ACCC prioritizes cracking down on manipulative online practices and supply chain disruptions
Manipulative online advertising and disruptions to supply chains will be high on the Australian Competition and Consumer Commission’s (ACCC) priority list for crackdowns in the year ahead.
Outgoing ACCC Chairman Rod Sims, in his annual address to the Committee for Economic Development Australia, said the ACCC’s compliance and enforcement efforts would focus on these priority items because of their growing prevalence. lately.
“Consumers face an increasing number of manipulation techniques to exploit or pressure them, and other practices that seek to distort or ignore their consumer choice in the digital economy,” Sims said, explaining the ACCC’s consumer concerns for the 2022/23 financial year. .
Greenwashing, which is the false promotion of green credentials, is the primary of these manipulation techniques, Sims said. He added that the rise of greenwashing has reduced trust in the marketplace due to consumers’ inability to determine the veracity of a product’s credentials.
Other manipulation techniques that have been reported are false scarcity reminders such as low stock warnings, false sales countdowns, targeted advertising using a consumer’s own data to exploit their individual characteristics, pre-selected add-ons, design interfaces that discourage unsubscribe, manipulation of online reviews and search results, and comparison websites and social media influencers that do not disclose business relationships, including promotions paying.
Another of the ACCC’s priorities for consumers will be consumer issues arising from the pricing and sale of essential services, with a focus on the energy and telecommunications sector.
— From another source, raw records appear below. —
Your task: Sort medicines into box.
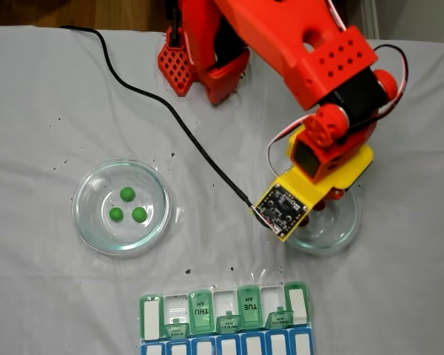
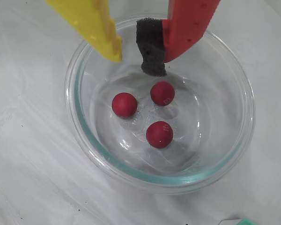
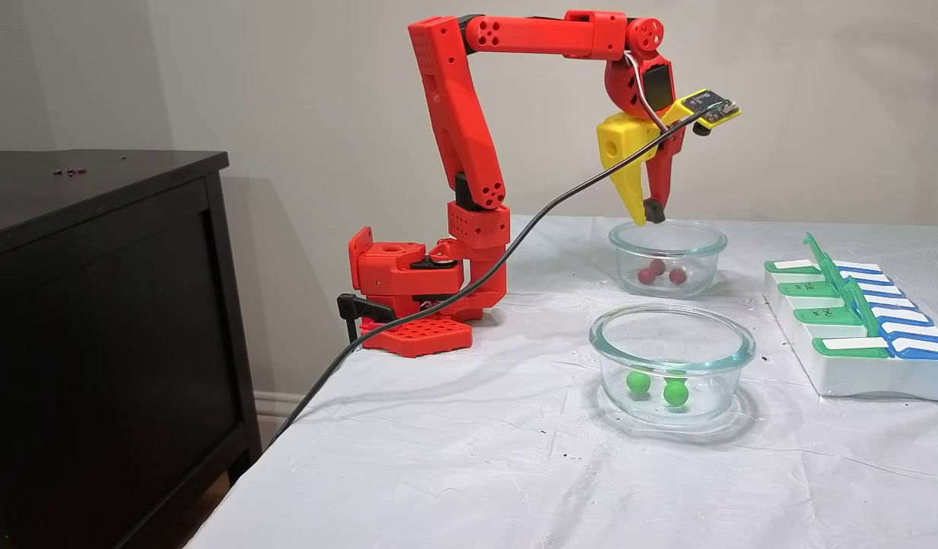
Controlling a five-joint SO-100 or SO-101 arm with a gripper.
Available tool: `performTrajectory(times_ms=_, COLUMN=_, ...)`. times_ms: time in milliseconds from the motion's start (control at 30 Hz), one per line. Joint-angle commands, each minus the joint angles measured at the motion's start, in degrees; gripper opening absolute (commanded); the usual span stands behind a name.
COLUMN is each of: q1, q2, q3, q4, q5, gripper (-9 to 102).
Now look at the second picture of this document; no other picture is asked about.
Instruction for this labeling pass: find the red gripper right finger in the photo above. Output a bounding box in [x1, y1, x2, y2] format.
[136, 0, 222, 77]

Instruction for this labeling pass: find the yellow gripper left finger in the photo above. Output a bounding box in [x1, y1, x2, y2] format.
[44, 0, 123, 63]

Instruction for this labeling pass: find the red candy ball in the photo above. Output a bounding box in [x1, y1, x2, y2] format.
[111, 92, 138, 118]
[146, 120, 174, 149]
[150, 81, 175, 106]

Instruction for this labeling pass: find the weekly pill organizer box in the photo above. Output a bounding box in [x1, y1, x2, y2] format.
[219, 217, 258, 225]

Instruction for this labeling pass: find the white tablecloth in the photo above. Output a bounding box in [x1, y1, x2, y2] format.
[0, 0, 281, 225]

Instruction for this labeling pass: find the clear glass bowl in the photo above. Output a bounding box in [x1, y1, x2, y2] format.
[64, 13, 256, 196]

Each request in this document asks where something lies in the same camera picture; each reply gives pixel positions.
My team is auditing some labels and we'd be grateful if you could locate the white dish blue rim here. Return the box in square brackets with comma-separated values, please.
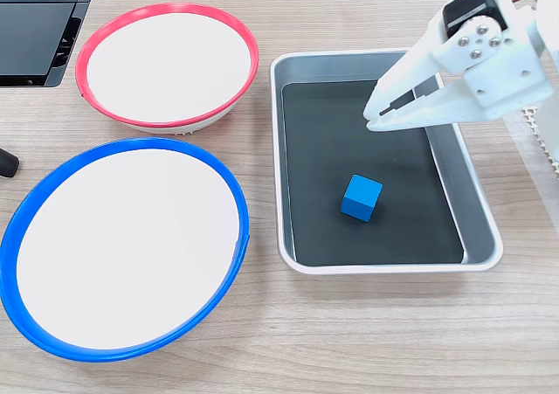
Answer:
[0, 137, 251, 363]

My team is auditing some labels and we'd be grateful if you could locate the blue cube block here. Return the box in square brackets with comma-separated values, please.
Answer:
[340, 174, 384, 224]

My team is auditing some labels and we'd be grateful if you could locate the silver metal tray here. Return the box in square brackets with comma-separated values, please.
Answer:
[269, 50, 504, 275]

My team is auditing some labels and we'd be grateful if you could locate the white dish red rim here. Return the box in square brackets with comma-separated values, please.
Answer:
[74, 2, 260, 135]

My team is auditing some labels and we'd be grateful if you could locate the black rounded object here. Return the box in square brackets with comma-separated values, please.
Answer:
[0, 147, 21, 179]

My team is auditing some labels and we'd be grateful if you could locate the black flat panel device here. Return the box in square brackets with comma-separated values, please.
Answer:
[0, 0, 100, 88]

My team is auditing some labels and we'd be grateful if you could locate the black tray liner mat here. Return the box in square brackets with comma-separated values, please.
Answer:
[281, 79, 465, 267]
The competition watchdog said it continues to hear concerns about the lack of transparency in deals between essential service providers and small businesses and consumers, misleading advertising claims and recurring mis-selling essential service products.
“There needs to be a better response from businesses in these sectors and it’s clear from the complaints we’re hearing and from the ombudsman’s reports that more work is needed,” Sims said.
In the latest Telecommunications Industry Ombudsman Complaints Report released last month, the Ombudsman received nearly 18,400 complaints during the second quarter of the 2021-22 fiscal year. Although this is a decline of more than 14% from the previous quarter, the ACCC is currently in the midst of various lawsuits against telecommunications operators who accuse them of making false and misleading statements on the NBN speeds.
On the competition compliance front, the ACCC will prioritize disruptions to domestic and global supply chains in light of the problem that is becoming more evident during the pandemic.
According to the ACCC, freight rates on major global trade routes are currently seven times higher than before the pandemic. Industry analysts have also said semiconductor prices are expected to remain high for 2022 as the chip shortage and pandemic continue to unfold.
The ACCC’s prioritization of supply chain issues builds on its recently established partnership with competition watchdogs from Canada, New Zealand, the United Kingdom and the United States to focus collectively on stopping collusion in global supply chains.
Sim’s announcement of these enforcement and compliance priorities marks the first time the ACCC has aligned its priorities with the fiscal year.
“We will continue to announce these at the start of each calendar year and focus immediately, notifying companies and stakeholders of our interest and initiating implementation,” Sims said.
“This approach will make it easier to move from the end of priorities to the beginning.”
These new consumer and competition priorities are in addition to the ACCC’s existing priority to regulate big tech dominance – Sim’s self-proclaimed “proudest” initiative. Earlier this week, the ACCC proposed a series of legislative measures addressing competition and consumer welfare issues faced on digital platforms as part of its major tech inquiry which began five years ago.
Sims, who served as ACCC president for more than a decade, is expected to step down later this month. He will be replaced by Gina Cass-Gottlieb, an attorney who founded the competition and regulatory practice at law firm Gilbert + Tobin.